Ms Lee and Australia's Environment and Heritage Minister Senator Robert Hill first proposed the whale sanctuary at the IWC's annual meeting in Adelaide last year. Eighteen nations supported the proposal last year while 11, including six small island states from the Caribbean, voted in opposition.
"We missed out last year because we did not get the required three-quarters voting majority," she said. "Both the anti and pro-whale sanctuary lobbies are now number crunching, and we expect the high interest in the issue to draw virtually all of the 42 current members to this year's IWC meeting."
Ms Lee said she had no doubt that countries favouring whaling under pretexts such as 'scientific whaling' like Japan, or whaling under a formal objection to the moratorium like Norway, would lead the charge against the sanctuary proposal.
She added that it was "probably no coincidence" that several countries, including the previous whaling member Iceland, were joining the IWC in time for the London meeting.
"I note with interest the unprecedented number of new members who have just applied to join the IWC," she said.

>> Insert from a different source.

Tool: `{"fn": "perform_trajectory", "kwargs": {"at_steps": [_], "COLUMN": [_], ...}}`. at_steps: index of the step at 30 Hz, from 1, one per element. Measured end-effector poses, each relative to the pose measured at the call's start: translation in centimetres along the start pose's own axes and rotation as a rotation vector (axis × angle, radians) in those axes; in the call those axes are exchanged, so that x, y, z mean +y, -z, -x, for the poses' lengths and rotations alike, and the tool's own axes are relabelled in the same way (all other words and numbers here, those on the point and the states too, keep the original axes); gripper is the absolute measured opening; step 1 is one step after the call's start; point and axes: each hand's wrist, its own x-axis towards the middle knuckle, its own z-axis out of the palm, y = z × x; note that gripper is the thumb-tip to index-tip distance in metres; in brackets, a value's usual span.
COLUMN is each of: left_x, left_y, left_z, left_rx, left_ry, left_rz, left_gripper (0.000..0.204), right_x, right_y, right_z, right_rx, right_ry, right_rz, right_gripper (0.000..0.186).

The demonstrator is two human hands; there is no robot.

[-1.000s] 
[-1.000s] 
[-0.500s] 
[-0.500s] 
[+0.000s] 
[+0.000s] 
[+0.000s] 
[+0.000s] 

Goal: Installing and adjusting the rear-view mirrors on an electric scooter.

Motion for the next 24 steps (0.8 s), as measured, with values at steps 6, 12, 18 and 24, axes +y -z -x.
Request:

"I suspect they have been encouraged by whaling nations who were becoming concerned at the success within our own region of the lobbying by New Zealand and Australia for the South Pacific whale sanctuary.
"I hope that the new members and other IWC nations from outside our region respect the views of indigenous pacific nations which unanimously supported the sanctuary proposal at a ministerial meeting earlier this year in the Samoan capital, Apia."
Ms Lee said New Zealand is particularly concerned that Iceland has sought to rejoin the IWC with a formal reservation that it would not be bound by the moratorium on commercial whaling that has been in effect since 1986. Iceland had not lodged any such reservation before leaving the IWC in 1992.
Although the pro-whaling lobby has claimed that Iceland's position within the IWC after re-joining would be the same as that of Norway and the Russian Federation, Ms Lee said the claim was "preposterous". She said such a claim would undermine not only the integrity of the IWC, but a whole raft of international environmental laws.
Meanwhile Ms Lee paid tribute to her own department for scientific work it initiated to confirm that meat from the whale species Pseudorca crassidens, so-called 'false killer whales', was being sold in Japanese markets.
She said Department of Conservation staff in Gisborne took measurements, photographs and a small skin sample for DNA analysis by Auckland University from a whale that came ashore at Anaura Bay north of the city last year.
Ms Lee said the marine mammal was identified from the photographs as a false killer whale. She said DNA analysis of the skin sample was matched with whale meat products sold in the Japanese markets, confirming that Pseudorca whales were amongst the 20,000 or so small whales and dolphins hunted each year in Japanese waters for human consumption and pet food.
"The results from these analyses will be presented to the Scientific Committee of the IWC in London next month to help in tracking fisheries bycatch, and also with monitoring the hunting of this species."
Ms Lee said false killer whales were relatively uncommon visitors to New Zealand waters, and usually stayed far offshore in deep temperate waters.